Browser clients do not store access JWTs in local storage or application state. Login and refresh responses set HttpOnly cookies, and authenticated requests let the browser send those cookies back to the API.
Sign In
Start with GET /v1/auth/requirements to load registration, password policy, and MFA enforcement settings. Then call POST /v1/auth/login.
await fetch(`${apiBaseUrl}/v1/auth/login`, {
method: 'POST',
credentials: 'include',
headers: { 'Content-Type': 'application/json' },
body: JSON.stringify({
usernameOrEmail: email,
password,
}),
});If MFA enforcement is enabled and the login requires a second step, the first response contains requiresMfa, mfaToken, and mfaMethods. Complete MFA by calling the same endpoint with mfaToken, mfaMethod, and mfaCode.
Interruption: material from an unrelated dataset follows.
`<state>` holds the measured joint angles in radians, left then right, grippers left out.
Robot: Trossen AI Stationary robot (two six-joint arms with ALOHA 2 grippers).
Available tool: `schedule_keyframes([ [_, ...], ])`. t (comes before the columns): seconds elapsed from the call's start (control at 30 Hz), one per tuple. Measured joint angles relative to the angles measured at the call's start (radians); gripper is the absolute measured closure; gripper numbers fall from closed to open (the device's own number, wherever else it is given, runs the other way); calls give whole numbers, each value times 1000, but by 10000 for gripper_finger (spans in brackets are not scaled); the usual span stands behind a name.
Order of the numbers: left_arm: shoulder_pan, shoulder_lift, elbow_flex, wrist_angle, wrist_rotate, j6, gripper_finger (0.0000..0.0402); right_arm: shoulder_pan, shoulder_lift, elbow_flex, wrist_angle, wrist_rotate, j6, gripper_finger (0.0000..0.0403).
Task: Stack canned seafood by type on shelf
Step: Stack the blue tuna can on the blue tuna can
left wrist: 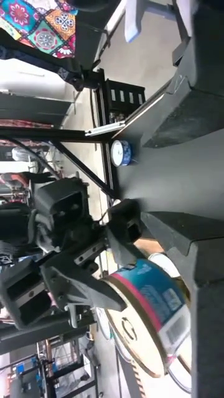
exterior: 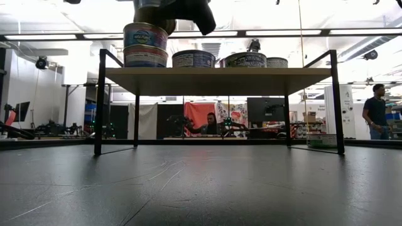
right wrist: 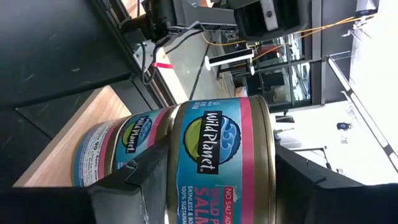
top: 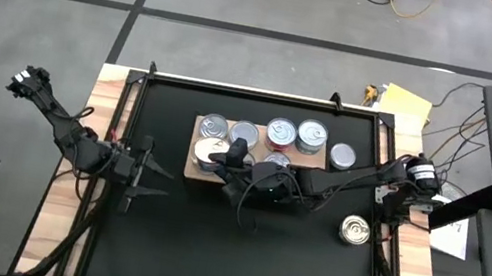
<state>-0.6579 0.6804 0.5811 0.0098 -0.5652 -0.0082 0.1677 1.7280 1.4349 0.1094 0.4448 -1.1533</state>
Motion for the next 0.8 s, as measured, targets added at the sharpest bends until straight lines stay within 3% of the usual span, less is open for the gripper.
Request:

On success, the API sets access and refresh cookies. The JSON token field is empty for browser session flows.
Call Authenticated Endpoints
Use credentials: 'include' on API calls from browser code:
const response = await fetch(`${apiBaseUrl}/v1/auth/tokens`, {
credentials: 'include',
});For POST, PUT, PATCH, and DELETE, the browser request must come from the API origin or from a configured frontend origin. This protects cookie-backed sessions from cross-site request forgery.
Refresh And Logout
Use POST /v1/auth/refresh to rotate the refresh token and set a new access-token cookie.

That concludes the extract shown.